What this task involves: Only those lines in the data below from the line containing "(99, 129): 218" through the line containing "A 426 x 406", both included, should be restated word for word.

Records contained in a dataset
□ □ □ □

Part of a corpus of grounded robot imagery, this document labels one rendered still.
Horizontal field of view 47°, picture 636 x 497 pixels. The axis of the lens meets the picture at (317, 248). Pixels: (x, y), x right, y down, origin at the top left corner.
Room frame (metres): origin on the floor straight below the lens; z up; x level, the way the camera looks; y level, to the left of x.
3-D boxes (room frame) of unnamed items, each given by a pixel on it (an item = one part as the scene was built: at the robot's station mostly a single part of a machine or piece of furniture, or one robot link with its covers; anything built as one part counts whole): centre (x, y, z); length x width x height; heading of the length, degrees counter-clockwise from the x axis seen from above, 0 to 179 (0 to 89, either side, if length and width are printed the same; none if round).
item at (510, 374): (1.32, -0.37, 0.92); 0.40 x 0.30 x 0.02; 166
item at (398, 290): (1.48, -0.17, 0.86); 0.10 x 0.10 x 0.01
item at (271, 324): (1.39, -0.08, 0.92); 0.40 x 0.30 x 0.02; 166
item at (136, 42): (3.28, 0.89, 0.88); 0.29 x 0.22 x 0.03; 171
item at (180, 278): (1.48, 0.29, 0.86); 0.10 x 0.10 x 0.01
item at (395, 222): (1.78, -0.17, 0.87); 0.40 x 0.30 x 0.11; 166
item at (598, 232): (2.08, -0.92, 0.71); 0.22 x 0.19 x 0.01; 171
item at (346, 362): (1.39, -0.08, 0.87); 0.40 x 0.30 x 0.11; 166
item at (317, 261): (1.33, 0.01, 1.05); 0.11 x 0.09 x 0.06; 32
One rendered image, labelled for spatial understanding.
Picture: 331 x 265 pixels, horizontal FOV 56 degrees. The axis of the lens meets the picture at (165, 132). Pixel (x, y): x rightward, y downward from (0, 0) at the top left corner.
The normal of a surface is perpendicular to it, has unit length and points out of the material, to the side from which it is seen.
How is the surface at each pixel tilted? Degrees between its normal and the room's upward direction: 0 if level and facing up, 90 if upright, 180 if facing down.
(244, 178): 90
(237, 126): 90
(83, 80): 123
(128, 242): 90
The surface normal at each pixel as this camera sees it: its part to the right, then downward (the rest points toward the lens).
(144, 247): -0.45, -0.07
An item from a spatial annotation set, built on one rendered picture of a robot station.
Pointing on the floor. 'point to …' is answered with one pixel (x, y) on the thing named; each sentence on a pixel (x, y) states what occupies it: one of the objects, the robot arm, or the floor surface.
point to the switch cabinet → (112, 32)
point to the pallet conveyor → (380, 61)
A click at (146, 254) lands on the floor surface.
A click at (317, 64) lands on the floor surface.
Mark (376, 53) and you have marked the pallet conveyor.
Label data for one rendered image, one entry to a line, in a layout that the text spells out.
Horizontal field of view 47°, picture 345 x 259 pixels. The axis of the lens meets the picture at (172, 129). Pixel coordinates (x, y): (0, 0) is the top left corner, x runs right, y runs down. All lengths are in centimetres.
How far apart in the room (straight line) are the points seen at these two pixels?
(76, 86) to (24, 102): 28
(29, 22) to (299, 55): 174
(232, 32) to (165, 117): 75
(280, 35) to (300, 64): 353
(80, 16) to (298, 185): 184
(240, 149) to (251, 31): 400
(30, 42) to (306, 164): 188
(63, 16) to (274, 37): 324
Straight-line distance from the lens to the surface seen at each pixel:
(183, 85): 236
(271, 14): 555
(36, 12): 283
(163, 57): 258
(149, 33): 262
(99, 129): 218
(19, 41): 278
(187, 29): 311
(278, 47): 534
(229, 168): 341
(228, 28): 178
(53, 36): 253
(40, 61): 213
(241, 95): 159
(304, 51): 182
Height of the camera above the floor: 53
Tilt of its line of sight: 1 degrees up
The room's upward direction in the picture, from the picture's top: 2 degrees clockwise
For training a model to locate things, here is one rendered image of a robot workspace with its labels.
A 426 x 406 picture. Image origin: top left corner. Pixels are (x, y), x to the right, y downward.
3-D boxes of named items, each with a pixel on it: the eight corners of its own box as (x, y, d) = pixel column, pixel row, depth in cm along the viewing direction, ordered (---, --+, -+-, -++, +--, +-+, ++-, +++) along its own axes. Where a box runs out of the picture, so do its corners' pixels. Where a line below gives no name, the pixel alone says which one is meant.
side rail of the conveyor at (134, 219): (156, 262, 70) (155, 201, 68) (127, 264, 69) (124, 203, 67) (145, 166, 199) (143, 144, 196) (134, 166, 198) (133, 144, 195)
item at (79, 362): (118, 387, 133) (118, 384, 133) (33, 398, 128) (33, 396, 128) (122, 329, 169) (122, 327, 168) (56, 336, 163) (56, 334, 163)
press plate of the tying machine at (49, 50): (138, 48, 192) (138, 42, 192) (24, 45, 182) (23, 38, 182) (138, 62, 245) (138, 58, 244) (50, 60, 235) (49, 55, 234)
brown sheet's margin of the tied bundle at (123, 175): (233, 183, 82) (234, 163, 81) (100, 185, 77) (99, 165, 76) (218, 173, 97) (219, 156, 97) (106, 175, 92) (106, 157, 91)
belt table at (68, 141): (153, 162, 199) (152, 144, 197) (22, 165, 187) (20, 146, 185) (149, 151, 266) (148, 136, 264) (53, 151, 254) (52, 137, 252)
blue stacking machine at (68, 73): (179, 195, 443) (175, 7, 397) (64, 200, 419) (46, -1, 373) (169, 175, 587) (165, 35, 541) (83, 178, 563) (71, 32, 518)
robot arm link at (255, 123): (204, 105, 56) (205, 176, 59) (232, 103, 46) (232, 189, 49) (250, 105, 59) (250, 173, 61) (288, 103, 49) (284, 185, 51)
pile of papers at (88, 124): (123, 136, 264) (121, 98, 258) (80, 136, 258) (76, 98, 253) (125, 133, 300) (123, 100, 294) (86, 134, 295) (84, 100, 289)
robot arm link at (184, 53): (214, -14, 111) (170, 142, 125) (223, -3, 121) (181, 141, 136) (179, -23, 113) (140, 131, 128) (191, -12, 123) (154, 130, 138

□ □ □ □

Result below:
(99, 129): 218
(19, 41): 278
(187, 29): 311
(278, 47): 534
(229, 168): 341
(228, 28): 178
(53, 36): 253
(40, 61): 213
(241, 95): 159
(304, 51): 182
Height of the camera above the floor: 53
Tilt of its line of sight: 1 degrees up
The room's upward direction in the picture, from the picture's top: 2 degrees clockwise
For training a model to locate things, here is one rendered image of a robot workspace with its labels.
A 426 x 406 picture. Image origin: top left corner. Pixels are (x, y), x to the right, y downward.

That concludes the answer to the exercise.